To date, there has been no indication of viral infection occurring within eggs either prior to or immediately after spawning. If this finding can be substantiated, washing of newly spawned eggs with common virucidal agents could be effective in reducing or eliminating infections by GAV, MoV, and other viruses passed through successive generations of domesticated breeding lines. See for the recommendations of the OIE International Aquatic Health Code for washing the eggs of Penaeid prawns.

Broodstock rearing environment, diet

Fluorescent in situ hybridization is a useful tool for diagnosing the presence of GAV on the surface of P. monodon eggs. The faint red signal on the lower left of this egg identifies the virus.

In addition to reducing the risks of stock losses due to viral disease, recent comparisons of different environments for the captive rearing of P. monodon in Australia have demonstrated the benefits of using controlled-environment tanks and raceways to produce mature broodstock within 12 months. This is in synchrony with the annual production cycle of most Australian P. monodon farms. 

Moreover, tank-rearing systems have now been refined to obtain 200 percent higher growth rates for domesticated P. monodon females at 11 months of age than those achieved in rearing trials in 1997 and 2000. 

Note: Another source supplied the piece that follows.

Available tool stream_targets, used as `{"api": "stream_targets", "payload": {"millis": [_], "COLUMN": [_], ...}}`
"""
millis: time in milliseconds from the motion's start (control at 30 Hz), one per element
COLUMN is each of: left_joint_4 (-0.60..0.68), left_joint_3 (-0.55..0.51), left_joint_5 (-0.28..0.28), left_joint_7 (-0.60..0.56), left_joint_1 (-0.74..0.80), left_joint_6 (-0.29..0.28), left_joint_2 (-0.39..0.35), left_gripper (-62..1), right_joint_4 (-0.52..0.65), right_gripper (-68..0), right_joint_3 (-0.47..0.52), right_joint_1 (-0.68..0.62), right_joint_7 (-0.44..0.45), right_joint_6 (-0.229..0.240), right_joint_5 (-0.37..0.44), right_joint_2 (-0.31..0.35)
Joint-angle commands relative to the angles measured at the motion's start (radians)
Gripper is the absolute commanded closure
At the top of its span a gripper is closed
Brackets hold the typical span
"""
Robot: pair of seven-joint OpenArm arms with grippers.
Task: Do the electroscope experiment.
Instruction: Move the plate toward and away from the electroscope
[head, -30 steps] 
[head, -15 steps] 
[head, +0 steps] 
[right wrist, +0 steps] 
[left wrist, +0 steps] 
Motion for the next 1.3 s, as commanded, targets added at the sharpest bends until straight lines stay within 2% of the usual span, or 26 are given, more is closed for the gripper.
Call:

The incremental improvement of P. monodon broodstock rearing diets has also led to gains in the reproductive output of domesticated stocks. However, these maturation diets still rely on essential nutrients derived from a variety of natural food organisms, including squid, polychaetes, bivalves, crustaceans, and fish. Moreover, the reproductive out-put achieved with captive-reared P. monodon broodstock remains generally inferior to that of wild-captured broodstock maintained in the same rearing environments and fed the same diets. 

Thus, an ongoing challenge for the commercial realization of highly fecund domesticated stocks of this species is to develop a maturation diet that provides all of the nutritional requirements for growth and reproduction. In parallel with meeting this challenge, further research is also needed to develop techniques that optimize the individual and combined influences of nutrition, genetics, health, mating behavior, and environment on the production of superior seedstock from domesticated stocks. 


While much of the recent attention on achieving genetic gains in farmed shrimp has focused on the development and application of advanced genetic technologies, the substantial benefits from domestication alone should not be overlooked. These benefits – including the elimination of total reliance on wild stocks, year-round availability of postlarvae, and production of virus-free seedstock – can lead to greater profits for shrimp farmers. 

Understanding and managing the basic biological requirements for successful captive rearing of broodstock are of fundamental importance, particularly in newly domesticated species. Once these are achieved, industry can benefit from subsequent cumulative and permanent genetic gains in commercially important traits and associated economic benefits.